Fear not the weapon but the the paw that wields it
Scrapebox is a very powerful tool that cannot be underestimated. Besides blog comments spam, there are many different features in this tool that can be used to leverage your SEO strategy.
So do we need a VPS and Proxies to get started?
If you are a heavy user of Scrapebox then you should get a VPS. If you do not have a powerful machine, Scrapebox can slow down your computer so it’s wise to let this run on your VPS for days meanwhile you can perform your regular task on your local machine. Also, in case you have a slow internet connection or limited monthly quota for your internet you would like let your Scrapebox on your VPS.
Proxies? Yes, you need a lot of them!
Always use good proxies with Scrapebox. A proxy acts as a middle man for Scrapebox while grabbing data from search engines. Google won’t tolerate the same IP making multiple request to their engine, over a short time frame. That’s one reason we need proxies to save our IP from being banned.
There ain’t any fixed number of proxies that have to be used while using Scrapebox. This requirement depends on how hard you are going to hit Google, but 15-20 private proxies to kick start is OK. However, you can even use public proxies but they get banned very easily.
Where to buy proxies for scrapebox?
Ladies and Gentlemen, I introduce you Scrapebox v2!
Tutorials on how to find and add proxies to Scrapbox:
There are many tutorials out there already that covers on finding public proxies. Do check with the two links below.
In this tutorial, you will learn how you can make the best use of this tool. Tools like these when used in the right way, help us dig out larger possibilities that can be used for our day-to-day SEO practice. Why not try that out, right?
Few warm up terms, before we kick start
Footprints: Imprints, such as strings of text etc ., from a web page which can be used to find similar web pages. For e.g “.gov” for government sites, “.edu” for education sites, “powered by wordpress” for sites using wordpress.

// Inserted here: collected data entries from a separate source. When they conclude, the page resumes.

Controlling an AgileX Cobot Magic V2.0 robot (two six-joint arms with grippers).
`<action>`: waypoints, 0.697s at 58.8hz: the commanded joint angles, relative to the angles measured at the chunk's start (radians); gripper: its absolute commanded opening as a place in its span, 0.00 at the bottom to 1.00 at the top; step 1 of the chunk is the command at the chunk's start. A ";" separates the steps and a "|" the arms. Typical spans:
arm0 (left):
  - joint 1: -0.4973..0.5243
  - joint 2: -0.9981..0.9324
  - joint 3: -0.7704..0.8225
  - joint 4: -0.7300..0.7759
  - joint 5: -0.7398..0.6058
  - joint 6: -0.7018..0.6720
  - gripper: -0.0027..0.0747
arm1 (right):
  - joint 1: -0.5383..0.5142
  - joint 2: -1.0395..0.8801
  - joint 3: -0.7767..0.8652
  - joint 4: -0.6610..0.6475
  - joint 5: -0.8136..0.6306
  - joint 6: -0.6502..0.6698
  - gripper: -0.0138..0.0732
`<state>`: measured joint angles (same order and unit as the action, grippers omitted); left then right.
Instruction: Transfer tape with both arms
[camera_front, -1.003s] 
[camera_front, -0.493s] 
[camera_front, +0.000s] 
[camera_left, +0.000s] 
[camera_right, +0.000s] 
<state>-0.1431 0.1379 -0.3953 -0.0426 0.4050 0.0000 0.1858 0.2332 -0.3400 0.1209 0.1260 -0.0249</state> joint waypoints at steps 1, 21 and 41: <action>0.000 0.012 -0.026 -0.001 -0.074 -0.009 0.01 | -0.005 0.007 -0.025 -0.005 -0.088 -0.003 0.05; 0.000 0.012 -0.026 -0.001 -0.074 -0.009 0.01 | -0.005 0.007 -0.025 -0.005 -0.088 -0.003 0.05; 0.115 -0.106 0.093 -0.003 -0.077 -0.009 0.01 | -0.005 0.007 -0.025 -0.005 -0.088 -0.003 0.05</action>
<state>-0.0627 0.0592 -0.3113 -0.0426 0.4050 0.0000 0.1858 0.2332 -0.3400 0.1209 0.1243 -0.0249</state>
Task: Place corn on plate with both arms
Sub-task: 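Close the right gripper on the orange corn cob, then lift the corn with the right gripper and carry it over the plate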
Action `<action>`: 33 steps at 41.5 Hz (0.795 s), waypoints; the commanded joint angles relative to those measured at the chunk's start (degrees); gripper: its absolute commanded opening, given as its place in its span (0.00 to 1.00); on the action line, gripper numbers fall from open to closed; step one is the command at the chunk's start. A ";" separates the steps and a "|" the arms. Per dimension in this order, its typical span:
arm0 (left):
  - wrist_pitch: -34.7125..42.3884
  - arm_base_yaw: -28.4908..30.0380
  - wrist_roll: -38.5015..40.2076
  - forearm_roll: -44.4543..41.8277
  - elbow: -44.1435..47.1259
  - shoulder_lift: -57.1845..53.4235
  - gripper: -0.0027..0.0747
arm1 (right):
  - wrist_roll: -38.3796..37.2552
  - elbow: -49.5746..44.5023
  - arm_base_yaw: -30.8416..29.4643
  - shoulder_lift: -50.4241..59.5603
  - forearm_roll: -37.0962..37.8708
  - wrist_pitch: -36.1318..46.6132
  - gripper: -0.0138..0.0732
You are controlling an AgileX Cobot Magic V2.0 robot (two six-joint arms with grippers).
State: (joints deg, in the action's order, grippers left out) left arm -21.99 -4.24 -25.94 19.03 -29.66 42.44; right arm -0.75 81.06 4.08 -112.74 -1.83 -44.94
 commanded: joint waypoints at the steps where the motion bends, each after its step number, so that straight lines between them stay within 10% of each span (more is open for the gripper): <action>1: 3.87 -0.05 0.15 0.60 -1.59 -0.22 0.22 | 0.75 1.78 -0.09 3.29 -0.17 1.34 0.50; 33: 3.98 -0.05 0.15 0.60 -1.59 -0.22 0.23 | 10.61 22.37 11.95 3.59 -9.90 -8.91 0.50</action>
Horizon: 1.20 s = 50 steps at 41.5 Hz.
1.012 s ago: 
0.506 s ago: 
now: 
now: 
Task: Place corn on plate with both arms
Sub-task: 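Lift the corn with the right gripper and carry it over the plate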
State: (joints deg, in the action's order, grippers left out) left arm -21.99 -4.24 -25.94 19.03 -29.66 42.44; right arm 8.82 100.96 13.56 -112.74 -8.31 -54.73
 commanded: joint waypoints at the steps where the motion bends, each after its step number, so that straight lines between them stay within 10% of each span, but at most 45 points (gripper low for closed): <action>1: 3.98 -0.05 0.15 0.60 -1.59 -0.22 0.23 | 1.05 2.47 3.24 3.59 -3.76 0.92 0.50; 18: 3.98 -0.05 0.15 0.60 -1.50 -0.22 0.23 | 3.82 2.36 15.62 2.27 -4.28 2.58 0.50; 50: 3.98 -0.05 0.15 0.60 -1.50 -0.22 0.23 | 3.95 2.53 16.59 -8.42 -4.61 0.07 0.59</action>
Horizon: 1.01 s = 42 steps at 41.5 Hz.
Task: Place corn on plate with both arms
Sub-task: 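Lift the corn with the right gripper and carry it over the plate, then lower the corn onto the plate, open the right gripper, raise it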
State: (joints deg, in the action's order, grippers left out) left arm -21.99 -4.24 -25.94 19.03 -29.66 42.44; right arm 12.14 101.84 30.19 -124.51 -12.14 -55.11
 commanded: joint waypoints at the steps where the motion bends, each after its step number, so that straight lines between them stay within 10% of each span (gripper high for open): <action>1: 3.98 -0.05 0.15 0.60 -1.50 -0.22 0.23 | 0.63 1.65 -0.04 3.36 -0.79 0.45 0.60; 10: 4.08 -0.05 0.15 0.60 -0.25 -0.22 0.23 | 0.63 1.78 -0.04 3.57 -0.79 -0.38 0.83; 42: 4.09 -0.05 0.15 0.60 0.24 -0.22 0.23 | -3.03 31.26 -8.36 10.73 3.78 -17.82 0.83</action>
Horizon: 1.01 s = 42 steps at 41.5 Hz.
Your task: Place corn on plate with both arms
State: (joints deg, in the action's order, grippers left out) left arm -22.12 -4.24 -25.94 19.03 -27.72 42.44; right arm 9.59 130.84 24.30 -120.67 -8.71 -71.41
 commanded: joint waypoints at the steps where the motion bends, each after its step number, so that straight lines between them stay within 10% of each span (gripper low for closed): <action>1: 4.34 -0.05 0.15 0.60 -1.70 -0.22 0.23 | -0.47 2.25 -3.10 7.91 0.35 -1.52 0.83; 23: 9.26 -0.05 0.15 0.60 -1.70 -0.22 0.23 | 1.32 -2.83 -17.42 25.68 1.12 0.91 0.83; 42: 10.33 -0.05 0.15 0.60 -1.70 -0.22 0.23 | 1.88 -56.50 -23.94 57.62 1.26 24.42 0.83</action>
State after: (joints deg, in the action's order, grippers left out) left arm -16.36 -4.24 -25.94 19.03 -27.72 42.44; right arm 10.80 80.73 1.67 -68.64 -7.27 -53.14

Seed list: A list of keywords or urls that you use initially. For e.g the list of keywords that you input into keyword tool to find more of them.
Link Extractor: Link Extractor add on helps you scrape the inner links and the external links of any urls. Not only that, it also has auto save feature, which saves the links extracted in a txt file.
Remove/Filter: This feature works straight forward. Filter out the things that you don’t need.
Vanity Name Checker: Web 2.0 platforms allow you to create a subdomain, which is also the url to your site hosted on those platforms. In most cases, the subdomain or the vanity name has rich keywords in it. Vanity Name Checker checks your keywords to see if accounts by these names are available for registration on popular Web 2.0 and Blogging sites.
How to use Scrapebox in 2020?
In this tutorial, I will list only those things that I mostly do with Scrapebox. There are various other features that you can explore and level up your game with this tool. Below are the things that I do mostly:
- Generate keyword ideas
- Find expired domains
- Find expired web 2.0 accounts
1. Generate Keyword Ideas
Keywords research is one of the important steps that should be considered in the initial stage of your SEO strategy. When you miss out the proper keyword research, it is obvious that no matter how hard you try, your website is not going to make you money. Simply because, you are not targeting the important keywords that actually converts and you will be missing out your actual market.
So how to use Scrapebox for keyword research?
Using Scrapebox you can discover scrape and create a list of keywords which can be helpful to find some great long tail keywords and LSI keywords.
All right, let’s do this!
Scrapebox has an inbuilt Keyword Scrapper that scrapes keywords from different engines depending on your seed list of keywords. Click the keyword Scrapper to get started.
Now the keyword scrapper interface pops up. It’s extremely easy to understand the interface.
Add your seed keywords. Select the sources so that Scrapebox can scrape from those sources. There are additional options such as keyword prefix/suffix next to the “Click to Select Sources”.
Hit the “Start” button.
Within the seconds the keyword scraper will scrape a list of related keywords for you. Use these results as your new seed keywords by using the “Transfer Results to Left Side” option and scrape again. Boom! More keywords. Not to mention, you can repeat this process until you have a big keyword list.
What to do with the keywords?
Here are few things that you can use the keywords for:
- Add them to the google keyword planner and check. This is where you can discover some hidden long tail keywords. You can then use the final keyword list to other keyword tools like Semrush, Longtailpro, Kwfinder etc.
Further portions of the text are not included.